Os negócios de Franca com o mercado externo caíram no primeiro semestre deste ano. O município apresentou uma queda de 25,6% nas exportações e de 21,2% nas importações em relação ao mesmo período do ano passado, de acordo com dados do Ministério do Desenvolvimento, Indústria e Comércio Exterior.

As exportações de janeiro a junho, que no ano passado totalizaram US$ 136,1 milhões (R$ 277,7 milhões), neste ano foram de US$ 99,9 milhões (R$ 203,8 milhões). Já as importações custaram a Franca US$ 16,4 milhões (R$ 33,4 milhões) neste ano, enquanto que no mesmo período de 2011 as compras feitas pelo mercado local no exterior chegaram ao valor de US$ 20,8 milhões (R$ 42,4 milhões).

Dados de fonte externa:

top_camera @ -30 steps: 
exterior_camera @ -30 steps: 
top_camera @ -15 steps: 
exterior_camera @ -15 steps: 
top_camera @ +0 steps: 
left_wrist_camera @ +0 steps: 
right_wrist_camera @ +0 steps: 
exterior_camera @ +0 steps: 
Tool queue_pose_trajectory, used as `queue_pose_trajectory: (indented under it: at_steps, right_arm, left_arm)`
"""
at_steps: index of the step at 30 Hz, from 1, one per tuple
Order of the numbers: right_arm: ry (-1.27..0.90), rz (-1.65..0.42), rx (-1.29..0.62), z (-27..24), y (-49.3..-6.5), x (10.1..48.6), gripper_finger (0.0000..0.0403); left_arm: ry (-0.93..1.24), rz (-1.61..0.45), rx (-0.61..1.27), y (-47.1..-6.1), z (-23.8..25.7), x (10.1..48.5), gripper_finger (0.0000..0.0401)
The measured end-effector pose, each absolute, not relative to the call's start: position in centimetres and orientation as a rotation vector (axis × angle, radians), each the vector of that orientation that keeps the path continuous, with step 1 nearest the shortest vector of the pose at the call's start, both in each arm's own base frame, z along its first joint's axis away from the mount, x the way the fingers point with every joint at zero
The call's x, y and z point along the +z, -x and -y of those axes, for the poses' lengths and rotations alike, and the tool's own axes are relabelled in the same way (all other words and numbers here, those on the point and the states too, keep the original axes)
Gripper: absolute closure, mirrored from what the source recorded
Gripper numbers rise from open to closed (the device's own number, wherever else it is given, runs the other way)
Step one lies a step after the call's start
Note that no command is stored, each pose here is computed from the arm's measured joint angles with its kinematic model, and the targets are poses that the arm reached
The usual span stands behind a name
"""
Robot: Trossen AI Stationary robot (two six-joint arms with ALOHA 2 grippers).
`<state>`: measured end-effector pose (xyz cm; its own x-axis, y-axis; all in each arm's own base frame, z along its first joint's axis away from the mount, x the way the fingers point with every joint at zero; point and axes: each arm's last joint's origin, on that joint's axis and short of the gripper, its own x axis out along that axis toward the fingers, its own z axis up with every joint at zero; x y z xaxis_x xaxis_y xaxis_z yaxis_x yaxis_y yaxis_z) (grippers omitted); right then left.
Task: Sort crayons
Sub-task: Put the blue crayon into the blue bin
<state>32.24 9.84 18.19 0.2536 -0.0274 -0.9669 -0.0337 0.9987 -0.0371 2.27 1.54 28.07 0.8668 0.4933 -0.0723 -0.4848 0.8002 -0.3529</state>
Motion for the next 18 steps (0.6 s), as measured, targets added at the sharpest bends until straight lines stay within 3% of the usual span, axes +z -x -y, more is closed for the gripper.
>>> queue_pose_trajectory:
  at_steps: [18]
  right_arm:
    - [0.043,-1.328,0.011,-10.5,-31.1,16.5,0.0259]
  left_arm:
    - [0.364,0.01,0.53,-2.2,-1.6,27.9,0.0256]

Dos cinco principais países que compram produtos de Franca - Estados Unidos, Japão, China, Itália e Hong Kong -, apenas as vendas para a China e Hong Kong aumentaram. Os índices foram de 77,47% e 11,41%, respectivamente. Quanto aos cinco maiores exportadores para a cidade, apenas a Alemanha ampliou as relações com as empresas francanas em relação ao primeiro semestre de 2011, com um crescimento de 13,43%. Houve queda nas importações dos outros quatro países - China, Argentina, Itália e Uruguai.

“Franca exporta muito para os Estados Unidos, China e países da Europa. Com a crise europeia, a desaceleração da economia chinesa e a recuperação lenta dos Estados Unidos, não só as exportações de Franca, mas de todo o país, estão sendo muito afetadas”, explicou o economista Hélio Braga. “Com a economia em um ritmo menor de crescimento, a demanda pelas importações diminui. É um processo automático.” Braga acrescentou que a recuperação econômica global será lenta.

Em Franca, os produtos que mais têm sofrido com as exportações em baixa são os couros secos ou acabados (decréscimo de 68,37%) e o café não torrado, não descafeinado e em grão (queda de 46,26%). Sérgio Caleiro Guimarães, gerente comercial de uma empresa de armazenagem, explica que a produção do café é bianual: um ano se produz mais e no seguinte, menos. “De maio do ano passado até abril de 2012, além de estarmos em um ano de safra pequena, houve problemas de seca, o que ocasionou uma queda mais acentuada na produção e, consequentemente, na exportação, do que em outros anos. Só a partir de maio que entramos no ano de safra grande para o café.”

Já o couro apresentou queda por ações diretas do Estado. “O governo não incentiva a exportação de algumas matérias-primas, porque acaba atrapalhando a indústria brasileira. No caso, ele dá preferência a produtos acabados, como sapatos e bolsas”, explicou a gerente de comércio exterior de uma empresa calçadista de Franca, Eliane Pessoni.

A gerente revelou ainda que deixou de exportar couro há dois anos pelas transações não estarem compensando financeiramente. Entre os mercados que recebiam o material da companhia de Pessoni estava a China.